**Action item:** Spot each line in the data below containing "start" and copy it.

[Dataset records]
====
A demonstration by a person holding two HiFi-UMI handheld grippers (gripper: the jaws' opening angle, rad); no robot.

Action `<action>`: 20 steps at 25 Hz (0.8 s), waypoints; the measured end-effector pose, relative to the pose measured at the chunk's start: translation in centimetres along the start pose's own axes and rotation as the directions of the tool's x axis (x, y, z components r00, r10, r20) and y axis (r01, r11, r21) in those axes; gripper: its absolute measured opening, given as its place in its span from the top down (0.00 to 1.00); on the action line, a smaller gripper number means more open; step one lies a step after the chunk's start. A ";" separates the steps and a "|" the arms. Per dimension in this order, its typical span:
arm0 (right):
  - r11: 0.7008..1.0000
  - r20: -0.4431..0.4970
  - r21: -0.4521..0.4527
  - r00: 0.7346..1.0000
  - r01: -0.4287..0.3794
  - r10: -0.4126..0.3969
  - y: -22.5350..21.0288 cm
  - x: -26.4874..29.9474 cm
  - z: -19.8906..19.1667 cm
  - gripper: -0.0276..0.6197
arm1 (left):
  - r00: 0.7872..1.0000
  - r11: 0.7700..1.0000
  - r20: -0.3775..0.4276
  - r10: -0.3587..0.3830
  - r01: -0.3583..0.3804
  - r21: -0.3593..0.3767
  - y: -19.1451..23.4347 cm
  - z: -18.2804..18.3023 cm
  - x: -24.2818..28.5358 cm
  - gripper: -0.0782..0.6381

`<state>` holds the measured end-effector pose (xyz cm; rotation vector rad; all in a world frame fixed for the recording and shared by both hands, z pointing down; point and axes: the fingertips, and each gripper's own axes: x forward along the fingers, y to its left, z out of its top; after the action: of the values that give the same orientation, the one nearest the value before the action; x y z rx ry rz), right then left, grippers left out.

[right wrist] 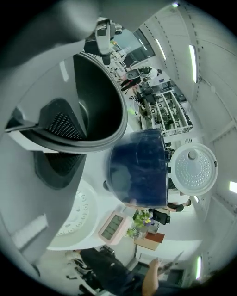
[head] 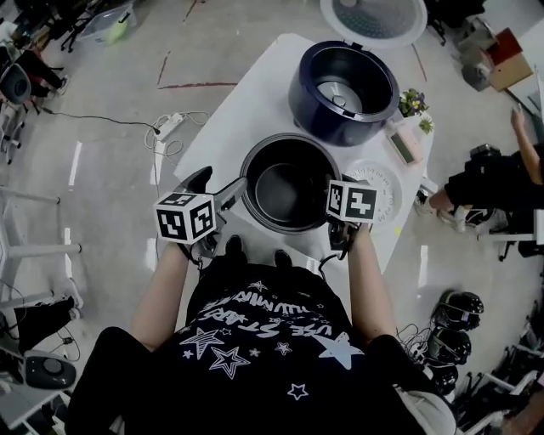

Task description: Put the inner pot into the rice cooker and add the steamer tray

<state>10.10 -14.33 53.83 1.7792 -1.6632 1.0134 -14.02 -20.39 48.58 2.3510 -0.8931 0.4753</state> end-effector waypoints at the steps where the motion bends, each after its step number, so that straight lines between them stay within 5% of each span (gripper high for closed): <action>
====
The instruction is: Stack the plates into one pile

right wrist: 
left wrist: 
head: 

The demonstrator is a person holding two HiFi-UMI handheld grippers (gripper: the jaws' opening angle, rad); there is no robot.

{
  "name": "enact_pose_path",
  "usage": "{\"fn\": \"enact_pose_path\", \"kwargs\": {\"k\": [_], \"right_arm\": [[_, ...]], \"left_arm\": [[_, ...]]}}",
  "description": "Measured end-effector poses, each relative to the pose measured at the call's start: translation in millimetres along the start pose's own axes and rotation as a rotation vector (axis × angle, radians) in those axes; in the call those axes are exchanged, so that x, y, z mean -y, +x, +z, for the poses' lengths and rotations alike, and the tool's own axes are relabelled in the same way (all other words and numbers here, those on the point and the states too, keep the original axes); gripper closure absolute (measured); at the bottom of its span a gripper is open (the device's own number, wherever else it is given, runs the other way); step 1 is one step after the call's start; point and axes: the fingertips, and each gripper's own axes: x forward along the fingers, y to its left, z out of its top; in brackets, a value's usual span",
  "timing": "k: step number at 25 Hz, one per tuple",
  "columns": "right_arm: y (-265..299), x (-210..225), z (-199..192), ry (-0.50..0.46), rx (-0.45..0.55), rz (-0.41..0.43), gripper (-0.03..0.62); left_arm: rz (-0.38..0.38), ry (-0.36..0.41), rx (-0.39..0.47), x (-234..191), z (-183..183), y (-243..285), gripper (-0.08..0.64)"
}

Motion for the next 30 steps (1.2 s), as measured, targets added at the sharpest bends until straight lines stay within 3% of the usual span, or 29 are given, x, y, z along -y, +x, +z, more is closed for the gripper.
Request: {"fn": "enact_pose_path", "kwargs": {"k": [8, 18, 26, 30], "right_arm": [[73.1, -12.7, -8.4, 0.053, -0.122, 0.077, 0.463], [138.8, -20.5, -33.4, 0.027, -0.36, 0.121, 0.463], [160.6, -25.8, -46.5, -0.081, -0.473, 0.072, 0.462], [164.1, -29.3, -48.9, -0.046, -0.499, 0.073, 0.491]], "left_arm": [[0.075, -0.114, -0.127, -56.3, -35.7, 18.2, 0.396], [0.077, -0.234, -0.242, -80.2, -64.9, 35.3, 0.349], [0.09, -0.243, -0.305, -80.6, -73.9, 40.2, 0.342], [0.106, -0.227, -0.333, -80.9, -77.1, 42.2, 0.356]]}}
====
**Exercise result:**
Action `<action>`: 20 steps at 25 Hz (0.8 s), waypoints; the measured end-effector pose, relative to the pose measured at the chunk's start: translation in centimetres along the start pose's own axes and rotation as the directions of the tool's x axis (x, y, z components r00, r10, r20) and y axis (r01, r11, r21) in those axes; gripper: its absolute measured opening, given as its place in its span from the top down (0.00 to 1.00); on the action line, a smaller gripper number means more open; step one lies a step after the chunk's start. A ";" separates the steps and a "|" the arms. Per dimension in this order, its typical span:
  "description": "Measured end-effector poses, each relative to the pose measured at the call's start: translation in millimetres along the start pose's own axes and rotation as a rotation vector (axis × angle, radians) in those axes; in the call those axes are exchanged, so that x, y, z mean -y, +x, +z, for the poses' lengths and rotations alike, and the tool's own axes are relabelled in the same way (all other words and numbers here, those on the point and the states too, keep the original axes); gripper closure absolute (measured); at the bottom of its span a gripper is open (the device's own number, wherever else it is given, runs the other way); step 1 is one step after the call's start; point and axes: the fingertips, and each gripper's own axes: x forward along the fingers, y to its left, z out of its top; in brackets, a value's usual span",

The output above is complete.